I’m sure for people with a food processor this part is done in a flash but since I don’t have one, I rely on my handy dandy box grater and my favorite vegetable knife. Alternate between shredding a carrot, a couple mushrooms and finely chopping some of the cauliflower crowns (if you can manage to grate cauliflower be my guest, when I do it, it’s a messy disaster). Alternating them all as you go and throwing ’em all in a big mixing bowl until everything is all chopped and grated up.
THEN place a large sauce pan (a large wok or regular frying pan works well too, as long as it’s big, this recipe makes a lot) on the stove and turn on the element to medium heat. Thinly slice the onion and the bacon and then add both into the pan. The fat from the bacon is more than enough to keep everything from sticking so the beauty here is not having to add any extra oil.
Keep cooking until the bacon starts to brown and curl and the onions start to turn clear. I then dump the bowl of chopped/shredded vegetables on top, season with salt and pepper and cook for another 6-8 minutes. AS SOON AS THE CAULIFLOWER IS TENDER REMOVE FROM HEAT. Remember what I said above, you don’t want a mushy soup. Quickly chop up some fresh parsley and serve right away or cover and keep warm until ready to serve, garnishing with parsley after plates are dished out.
** If wanting to make vegetarian or vegan butter or oil can be used instead of bacon, as the pan needs some sort of fat to not only keep the vegetables from sticking but to add flavor to the dish, you might also have to increase salt and pepper to more than a dash, bacon itself lends a lot of flavor.

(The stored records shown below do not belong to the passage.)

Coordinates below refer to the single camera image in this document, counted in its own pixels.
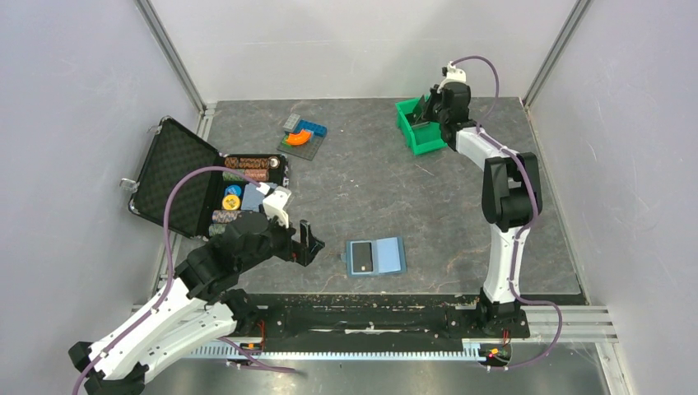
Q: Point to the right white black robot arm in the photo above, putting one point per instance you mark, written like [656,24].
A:
[510,201]

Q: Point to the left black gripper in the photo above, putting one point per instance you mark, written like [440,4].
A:
[301,252]

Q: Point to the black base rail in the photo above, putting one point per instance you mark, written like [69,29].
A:
[377,322]

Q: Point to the bottom poker chip row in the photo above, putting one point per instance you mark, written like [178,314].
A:
[216,229]

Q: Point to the blue lego brick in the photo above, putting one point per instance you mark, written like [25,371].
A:
[315,128]

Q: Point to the yellow poker chip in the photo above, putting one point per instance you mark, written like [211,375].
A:
[231,202]

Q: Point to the right aluminium corner post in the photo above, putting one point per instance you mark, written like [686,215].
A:
[564,36]

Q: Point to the white toothed cable strip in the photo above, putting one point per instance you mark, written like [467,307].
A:
[220,350]

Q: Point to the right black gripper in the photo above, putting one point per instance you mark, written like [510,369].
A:
[437,95]

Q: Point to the black credit card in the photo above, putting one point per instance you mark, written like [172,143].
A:
[361,257]
[417,114]

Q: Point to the top poker chip row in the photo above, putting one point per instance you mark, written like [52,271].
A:
[247,163]

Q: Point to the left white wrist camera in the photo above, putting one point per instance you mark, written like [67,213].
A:
[274,203]

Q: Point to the grey lego brick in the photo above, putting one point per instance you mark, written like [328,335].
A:
[291,123]

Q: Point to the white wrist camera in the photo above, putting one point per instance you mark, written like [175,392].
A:
[452,74]
[274,203]

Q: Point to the green plastic bin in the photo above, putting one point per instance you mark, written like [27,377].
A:
[420,140]

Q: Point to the left aluminium corner post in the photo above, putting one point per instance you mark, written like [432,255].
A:
[159,32]

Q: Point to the grey lego baseplate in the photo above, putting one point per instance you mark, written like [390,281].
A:
[306,152]

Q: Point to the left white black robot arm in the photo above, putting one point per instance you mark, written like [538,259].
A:
[199,302]

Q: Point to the orange curved lego piece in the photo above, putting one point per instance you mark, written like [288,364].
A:
[298,138]

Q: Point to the aluminium corner post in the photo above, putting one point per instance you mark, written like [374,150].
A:
[564,36]
[159,32]

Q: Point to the blue playing card deck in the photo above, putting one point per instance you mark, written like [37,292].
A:
[252,199]

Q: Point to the blue leather card holder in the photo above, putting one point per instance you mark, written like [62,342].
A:
[389,257]

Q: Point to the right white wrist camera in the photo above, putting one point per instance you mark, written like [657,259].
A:
[452,74]

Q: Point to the black object in bin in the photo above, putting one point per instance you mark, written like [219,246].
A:
[417,125]

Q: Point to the poker chip row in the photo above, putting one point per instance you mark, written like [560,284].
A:
[259,175]
[247,163]
[216,229]
[224,216]

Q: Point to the blue poker chip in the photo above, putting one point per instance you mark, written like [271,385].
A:
[233,189]

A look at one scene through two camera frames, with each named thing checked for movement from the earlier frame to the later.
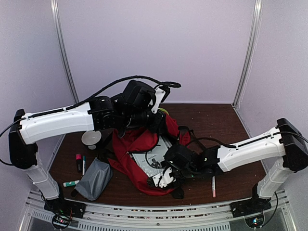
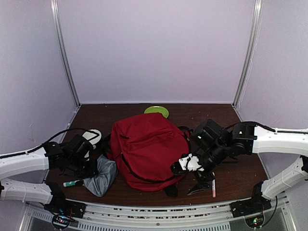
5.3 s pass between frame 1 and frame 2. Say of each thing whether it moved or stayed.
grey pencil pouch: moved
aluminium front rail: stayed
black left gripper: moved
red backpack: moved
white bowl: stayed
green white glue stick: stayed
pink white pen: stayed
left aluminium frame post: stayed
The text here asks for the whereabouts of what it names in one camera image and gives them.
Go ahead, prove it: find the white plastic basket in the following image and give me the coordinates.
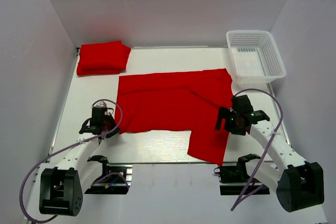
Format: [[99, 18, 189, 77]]
[[226, 30, 286, 84]]

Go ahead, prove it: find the folded red t shirt stack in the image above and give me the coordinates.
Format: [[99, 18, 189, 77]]
[[76, 40, 131, 77]]

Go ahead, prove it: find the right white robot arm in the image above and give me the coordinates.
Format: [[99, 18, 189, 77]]
[[214, 95, 324, 212]]

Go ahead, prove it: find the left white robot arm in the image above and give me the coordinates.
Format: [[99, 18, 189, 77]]
[[39, 101, 120, 216]]

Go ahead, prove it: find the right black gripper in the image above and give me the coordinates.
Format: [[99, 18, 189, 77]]
[[215, 106, 246, 136]]

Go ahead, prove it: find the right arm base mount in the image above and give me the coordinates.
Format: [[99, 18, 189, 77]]
[[213, 165, 270, 196]]

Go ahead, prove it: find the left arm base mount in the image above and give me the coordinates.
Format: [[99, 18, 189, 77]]
[[85, 163, 132, 195]]

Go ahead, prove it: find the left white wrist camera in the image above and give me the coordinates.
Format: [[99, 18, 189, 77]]
[[91, 100, 108, 108]]

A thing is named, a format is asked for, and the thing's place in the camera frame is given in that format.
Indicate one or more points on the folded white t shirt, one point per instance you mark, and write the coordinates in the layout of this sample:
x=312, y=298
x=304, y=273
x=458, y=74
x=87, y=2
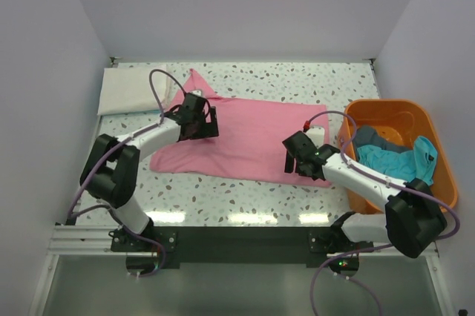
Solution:
x=127, y=90

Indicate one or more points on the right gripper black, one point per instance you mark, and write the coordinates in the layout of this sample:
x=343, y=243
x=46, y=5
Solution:
x=289, y=164

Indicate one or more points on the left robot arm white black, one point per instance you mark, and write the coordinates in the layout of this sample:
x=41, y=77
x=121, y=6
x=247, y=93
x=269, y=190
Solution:
x=111, y=170

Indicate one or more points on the pink t shirt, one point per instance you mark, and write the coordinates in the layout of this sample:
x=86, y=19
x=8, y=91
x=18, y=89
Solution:
x=249, y=145

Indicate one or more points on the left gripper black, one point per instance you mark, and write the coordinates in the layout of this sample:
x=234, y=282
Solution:
x=208, y=129

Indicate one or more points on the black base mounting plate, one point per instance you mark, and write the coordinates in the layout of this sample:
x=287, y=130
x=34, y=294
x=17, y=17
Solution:
x=309, y=246

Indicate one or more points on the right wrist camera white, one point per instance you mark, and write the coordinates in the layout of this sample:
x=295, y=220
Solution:
x=318, y=135

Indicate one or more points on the orange plastic basket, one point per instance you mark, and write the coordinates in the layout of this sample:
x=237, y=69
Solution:
x=401, y=121

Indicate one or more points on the grey t shirt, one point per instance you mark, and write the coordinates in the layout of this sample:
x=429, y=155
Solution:
x=367, y=135

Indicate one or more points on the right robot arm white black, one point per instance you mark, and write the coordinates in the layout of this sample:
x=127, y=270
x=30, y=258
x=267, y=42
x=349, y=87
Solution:
x=410, y=218

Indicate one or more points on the folded turquoise t shirt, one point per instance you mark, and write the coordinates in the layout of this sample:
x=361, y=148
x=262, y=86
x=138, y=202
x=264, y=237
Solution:
x=155, y=111

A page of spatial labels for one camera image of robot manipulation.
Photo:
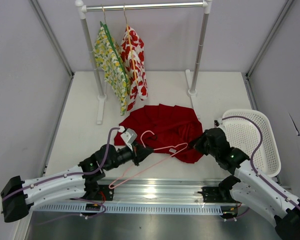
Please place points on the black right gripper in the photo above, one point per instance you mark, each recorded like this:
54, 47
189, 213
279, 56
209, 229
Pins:
197, 144

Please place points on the perforated cable tray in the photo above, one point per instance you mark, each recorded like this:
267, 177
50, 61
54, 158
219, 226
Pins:
133, 208

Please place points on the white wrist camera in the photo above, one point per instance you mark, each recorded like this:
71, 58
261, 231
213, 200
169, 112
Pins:
218, 123
128, 136

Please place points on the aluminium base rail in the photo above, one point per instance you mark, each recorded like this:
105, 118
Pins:
150, 191

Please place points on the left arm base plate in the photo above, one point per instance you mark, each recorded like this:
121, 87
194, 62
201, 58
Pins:
105, 193

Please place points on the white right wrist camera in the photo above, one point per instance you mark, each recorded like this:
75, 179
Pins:
218, 123

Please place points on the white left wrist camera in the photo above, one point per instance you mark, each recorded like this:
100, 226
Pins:
128, 136

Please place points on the green hanger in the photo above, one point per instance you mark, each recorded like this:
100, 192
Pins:
106, 52

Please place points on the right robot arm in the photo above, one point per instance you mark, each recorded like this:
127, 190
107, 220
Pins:
250, 186

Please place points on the red floral print garment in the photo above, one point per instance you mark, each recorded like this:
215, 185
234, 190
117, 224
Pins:
139, 87

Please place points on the white skirt care label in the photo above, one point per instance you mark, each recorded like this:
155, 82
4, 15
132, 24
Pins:
172, 150

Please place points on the red skirt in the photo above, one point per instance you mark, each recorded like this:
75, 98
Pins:
160, 126

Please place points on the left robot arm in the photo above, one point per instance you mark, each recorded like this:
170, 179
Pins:
20, 196

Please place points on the lemon print garment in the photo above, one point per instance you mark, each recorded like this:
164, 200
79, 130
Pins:
121, 90

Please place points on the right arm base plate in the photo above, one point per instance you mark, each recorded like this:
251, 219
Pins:
215, 194

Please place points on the yellow hanger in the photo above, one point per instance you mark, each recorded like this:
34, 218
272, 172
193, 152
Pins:
130, 44

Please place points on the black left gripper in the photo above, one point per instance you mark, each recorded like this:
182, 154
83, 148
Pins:
139, 153

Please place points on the white perforated basket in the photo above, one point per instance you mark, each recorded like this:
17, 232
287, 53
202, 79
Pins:
251, 131

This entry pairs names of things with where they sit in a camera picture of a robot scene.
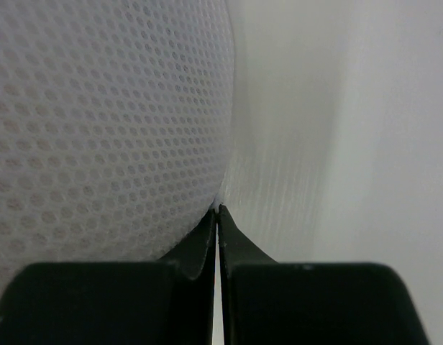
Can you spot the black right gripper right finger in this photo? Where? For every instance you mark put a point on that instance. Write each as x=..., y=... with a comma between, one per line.
x=267, y=302

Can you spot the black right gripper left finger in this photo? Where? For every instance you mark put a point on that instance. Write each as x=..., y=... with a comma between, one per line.
x=166, y=301

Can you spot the blue-zipper white mesh laundry bag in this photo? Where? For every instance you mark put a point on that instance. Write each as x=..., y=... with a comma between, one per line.
x=114, y=126

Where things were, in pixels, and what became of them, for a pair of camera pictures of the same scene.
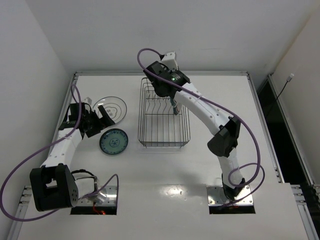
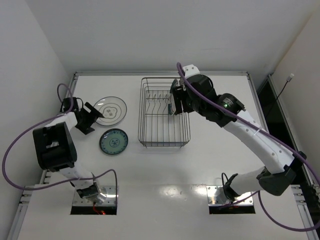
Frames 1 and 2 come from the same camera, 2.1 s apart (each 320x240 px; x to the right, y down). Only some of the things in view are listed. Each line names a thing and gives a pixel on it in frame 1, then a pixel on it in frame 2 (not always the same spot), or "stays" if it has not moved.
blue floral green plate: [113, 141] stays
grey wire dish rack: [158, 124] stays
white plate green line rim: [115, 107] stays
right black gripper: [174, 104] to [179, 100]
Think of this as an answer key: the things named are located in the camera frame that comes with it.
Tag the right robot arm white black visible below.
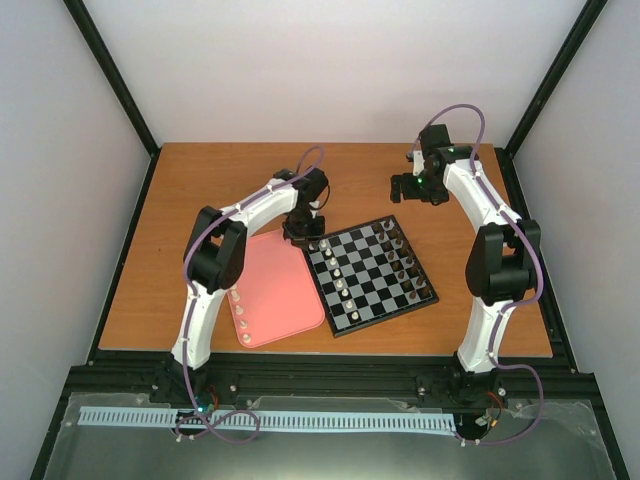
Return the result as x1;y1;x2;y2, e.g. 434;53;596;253
390;124;543;375

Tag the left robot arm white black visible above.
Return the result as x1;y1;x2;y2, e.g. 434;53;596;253
171;168;329;403

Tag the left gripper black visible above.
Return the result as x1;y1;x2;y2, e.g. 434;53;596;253
284;209;327;251

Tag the black white chessboard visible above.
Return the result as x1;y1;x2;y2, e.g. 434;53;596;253
304;215;439;338

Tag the pink plastic tray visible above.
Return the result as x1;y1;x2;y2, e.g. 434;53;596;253
227;230;325;349

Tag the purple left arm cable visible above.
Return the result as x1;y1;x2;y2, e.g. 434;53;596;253
173;144;326;444

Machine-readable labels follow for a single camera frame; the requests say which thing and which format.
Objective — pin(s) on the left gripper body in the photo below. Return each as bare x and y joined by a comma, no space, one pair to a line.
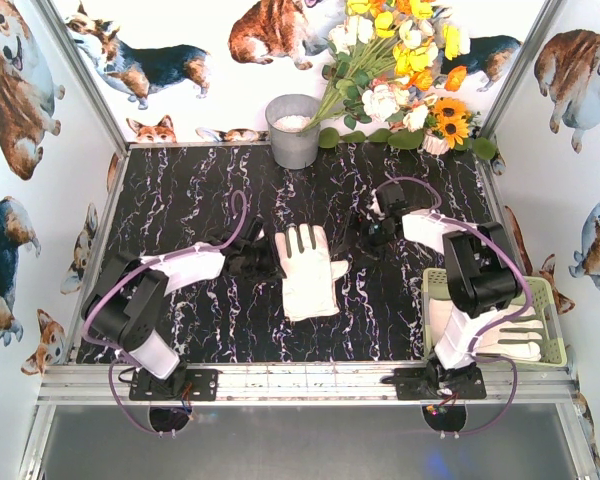
264,252

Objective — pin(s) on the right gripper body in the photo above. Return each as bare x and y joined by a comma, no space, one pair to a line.
359,235

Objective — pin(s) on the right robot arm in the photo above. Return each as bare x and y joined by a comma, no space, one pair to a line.
485,285

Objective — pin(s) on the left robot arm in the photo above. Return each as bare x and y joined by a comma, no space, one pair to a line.
123,308

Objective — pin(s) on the green storage basket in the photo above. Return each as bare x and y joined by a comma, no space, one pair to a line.
552,347

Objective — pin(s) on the small white flower pot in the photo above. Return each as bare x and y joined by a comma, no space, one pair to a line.
434,145

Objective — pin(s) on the grey metal bucket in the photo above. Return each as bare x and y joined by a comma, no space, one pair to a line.
293,136

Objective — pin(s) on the artificial flower bouquet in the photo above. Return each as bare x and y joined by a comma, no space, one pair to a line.
395,68

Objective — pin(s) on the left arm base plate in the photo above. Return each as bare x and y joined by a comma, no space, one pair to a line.
196,384

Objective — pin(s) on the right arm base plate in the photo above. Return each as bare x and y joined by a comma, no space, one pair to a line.
418,384

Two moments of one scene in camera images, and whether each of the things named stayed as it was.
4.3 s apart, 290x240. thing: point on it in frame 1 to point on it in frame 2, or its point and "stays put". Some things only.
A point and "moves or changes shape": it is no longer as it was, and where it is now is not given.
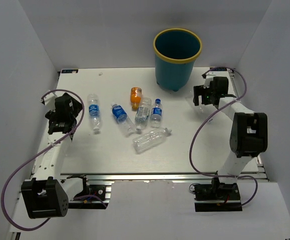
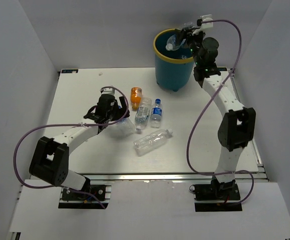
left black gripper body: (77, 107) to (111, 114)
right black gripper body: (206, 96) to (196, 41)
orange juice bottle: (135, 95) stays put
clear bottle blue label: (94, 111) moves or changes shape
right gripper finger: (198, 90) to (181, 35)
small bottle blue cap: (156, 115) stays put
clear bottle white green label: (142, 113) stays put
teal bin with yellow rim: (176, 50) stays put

Other alterations? Well the sky really is the limit here. Use leftover ham or chicken instead of bacon, mix up the vegetables (we’ve used zucchini, bok choy, broccoli slaw, spaghetti squash etc) generally though we always have the cauliflower in it, the texture and flavor are really loved by everyone in our family and as you can see, it make a whole lot. Play around with the seasoning too, some garlic powder, chili powder, basil, oregano…. you name it.
This meal definitely hit the spot last night, it was super easy to put together, it was warm and comforting as I’m finally getting over my sinus infection and my flare up is still in effect and the kids loved it so much, we had a complaint free supper (that means a lot in a house full of pick eaters). Mr. Mango also had to mention he felt less bloated and heavy afterwards, compared to a normal splurge breakfast-for-supper meal, he’s realizing eating light isn’t really so bad after all!